Dear all,
I am working on a set of genes. I want to get the uniprot ID of each of them to draw their structures from the Alphafold website. I see each of my genes has been registered in UniProt twice; for instance, see the following link; it is one of my genes, here. Even though both genes are identical, only one of them has predicted Alphafold structure! I want to get the uniprot ID with an alphafold structure for each gene. How can I do it? I am working with a long list of genes, and I can't do it manually.
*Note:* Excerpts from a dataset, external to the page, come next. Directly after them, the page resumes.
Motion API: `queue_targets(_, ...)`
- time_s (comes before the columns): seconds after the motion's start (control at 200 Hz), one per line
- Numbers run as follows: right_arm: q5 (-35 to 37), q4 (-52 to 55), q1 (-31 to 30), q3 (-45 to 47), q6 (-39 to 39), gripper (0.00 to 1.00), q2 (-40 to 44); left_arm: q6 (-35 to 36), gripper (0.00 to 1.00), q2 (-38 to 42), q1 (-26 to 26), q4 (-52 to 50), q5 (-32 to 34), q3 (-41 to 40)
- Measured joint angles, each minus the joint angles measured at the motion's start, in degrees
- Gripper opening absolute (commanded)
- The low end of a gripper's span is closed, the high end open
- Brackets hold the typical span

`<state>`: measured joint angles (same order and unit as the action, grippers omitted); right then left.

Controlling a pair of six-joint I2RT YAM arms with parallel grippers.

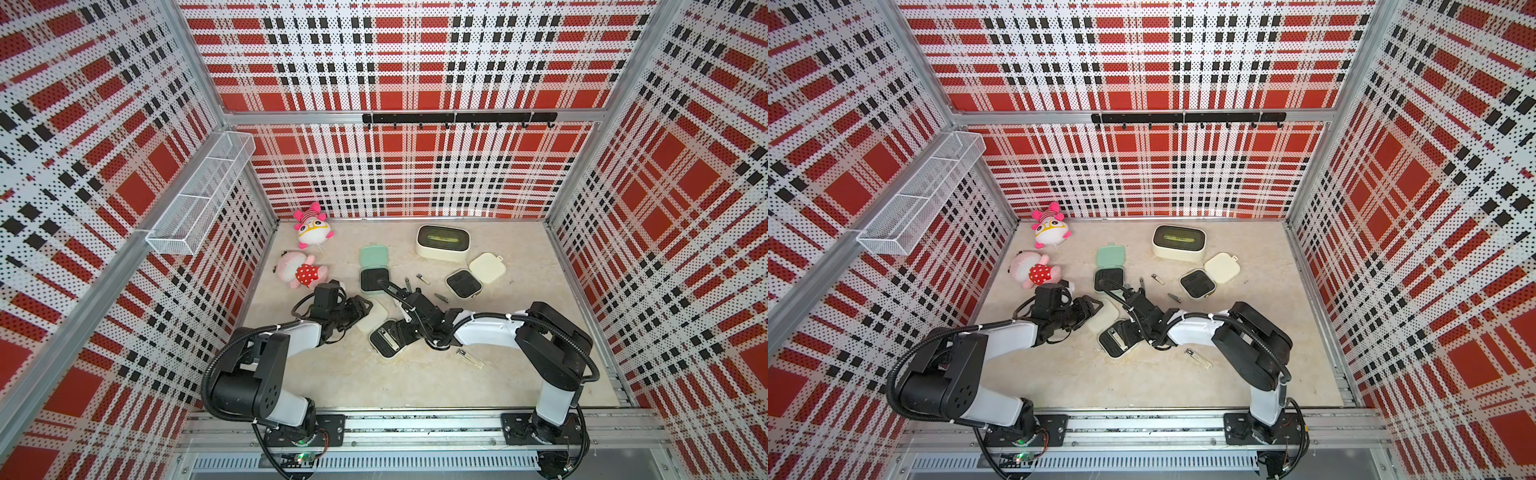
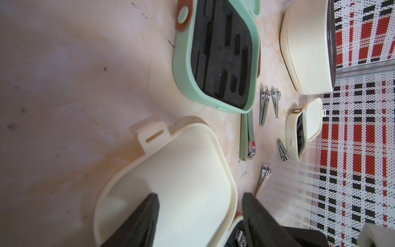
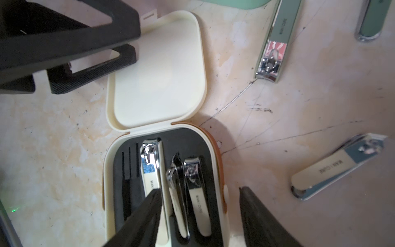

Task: Organize nail clipper sets
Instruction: Adjust the storage box at the center of the board.

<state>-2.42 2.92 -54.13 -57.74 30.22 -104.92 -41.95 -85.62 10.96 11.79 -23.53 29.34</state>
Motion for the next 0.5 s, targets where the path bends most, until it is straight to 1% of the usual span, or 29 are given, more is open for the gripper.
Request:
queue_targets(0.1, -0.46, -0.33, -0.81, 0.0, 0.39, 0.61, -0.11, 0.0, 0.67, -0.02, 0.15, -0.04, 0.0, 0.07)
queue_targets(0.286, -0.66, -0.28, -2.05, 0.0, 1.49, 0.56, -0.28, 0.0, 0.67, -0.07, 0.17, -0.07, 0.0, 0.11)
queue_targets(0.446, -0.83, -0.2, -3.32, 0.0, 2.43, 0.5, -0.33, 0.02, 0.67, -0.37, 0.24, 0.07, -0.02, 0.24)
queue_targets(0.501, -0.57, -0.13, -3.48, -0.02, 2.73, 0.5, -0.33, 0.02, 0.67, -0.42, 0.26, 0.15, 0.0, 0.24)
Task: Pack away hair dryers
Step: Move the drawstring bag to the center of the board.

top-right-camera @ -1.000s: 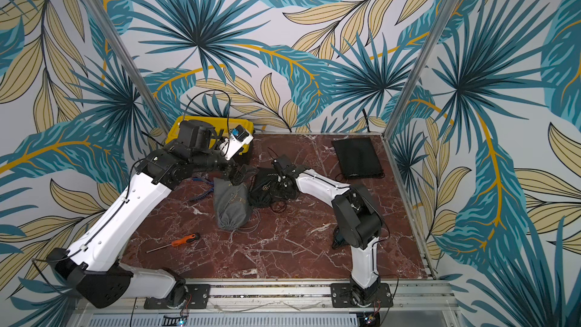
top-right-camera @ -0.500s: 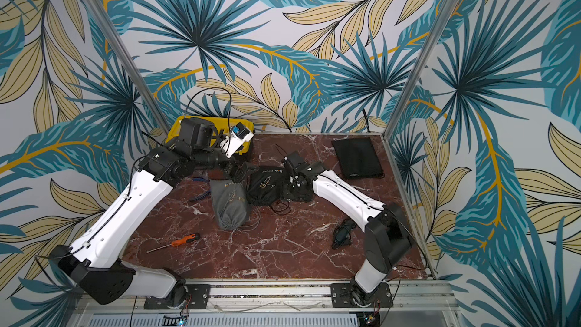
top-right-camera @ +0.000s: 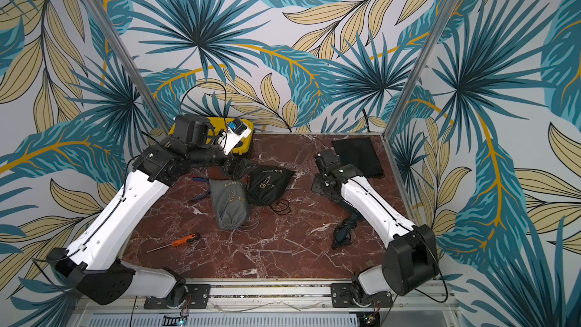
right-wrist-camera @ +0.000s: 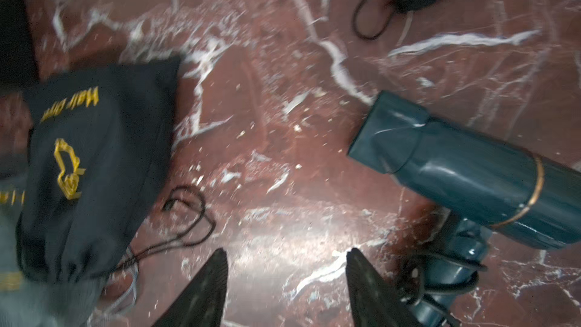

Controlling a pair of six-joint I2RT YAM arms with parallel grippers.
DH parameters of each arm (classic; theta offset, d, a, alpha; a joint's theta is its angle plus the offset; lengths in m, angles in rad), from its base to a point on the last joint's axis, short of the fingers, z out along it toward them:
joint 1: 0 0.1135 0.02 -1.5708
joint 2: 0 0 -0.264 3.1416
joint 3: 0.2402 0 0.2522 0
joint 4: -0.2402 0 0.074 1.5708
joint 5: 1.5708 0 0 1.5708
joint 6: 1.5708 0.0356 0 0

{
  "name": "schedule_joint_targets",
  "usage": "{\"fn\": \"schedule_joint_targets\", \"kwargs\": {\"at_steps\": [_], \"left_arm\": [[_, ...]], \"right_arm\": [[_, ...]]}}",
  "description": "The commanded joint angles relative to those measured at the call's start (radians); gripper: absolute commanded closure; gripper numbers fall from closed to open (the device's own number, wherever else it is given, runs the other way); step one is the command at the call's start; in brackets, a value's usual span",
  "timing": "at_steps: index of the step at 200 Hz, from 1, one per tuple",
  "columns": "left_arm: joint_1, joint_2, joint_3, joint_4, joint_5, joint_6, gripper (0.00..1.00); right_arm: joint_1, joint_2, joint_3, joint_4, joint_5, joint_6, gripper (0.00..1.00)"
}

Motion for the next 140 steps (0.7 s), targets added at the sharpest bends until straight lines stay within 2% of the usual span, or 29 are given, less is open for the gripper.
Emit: {"fn": "schedule_joint_targets", "kwargs": {"at_steps": [1,24,38,59,104,140], "left_arm": [[0.003,-0.002,-0.038,-0.005,0.06,-0.006,0.01],[0.003,0.015,-0.047,0.008,0.078,-0.014,0.0],[0.003,0.027,-0.051,0.017,0.098,-0.021,0.0],[0.003,0.043,-0.055,0.022,0.116,-0.029,0.0],[0.003,0.063,-0.06,0.039,0.121,-0.024,0.01],[0.003,0.066,-0.061,0.04,0.134,-0.021,0.01]], "right_arm": [[-0.046,-0.008,-0.048,0.159,0.097,0.076,0.49],[-0.109,0.055,-0.029,0.249,0.137,0.094,0.67],[-0.142,0.11,0.007,0.266,0.185,0.102,0.69],[-0.199,0.216,0.078,0.25,0.195,0.127,0.49],[-0.256,0.411,0.226,0.236,0.215,0.136,0.48],[-0.316,0.5,0.259,0.21,0.198,0.184,0.41]]}}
have you tried approaching this from the other direction? AlphaFold's website hosts information on organism-specific predicted structures here - https://alphafold.ebi.ac.uk/download. I am guessing the species that you are working with is Leishmania infantum, which is also listed here. On downloading the compressed file, and if I understand this correctly, you will get a pdb and mmCIF files per UniProt ID of the species, i.e all the UniProt IDs that have an AlphaFold structure will be shown here. If you only want the IDs, then you can use a simple "grep" command to extract them
Thanks for your reply. You gave me a great clue. Actually, I have an alternative ID for each gene, and I want to extract the genes with the ID I have at hand. However, the pdb and cif files don't contain my IDs. They just show the uniprot ID. I can create a fasta file whose gene names are uniprot IDs of proteins in Alphafold, and I can extract protein sequences from .pdb files. Then by blasting the fasta file containing my gene IDs against the created fasta file, I can find the mapping.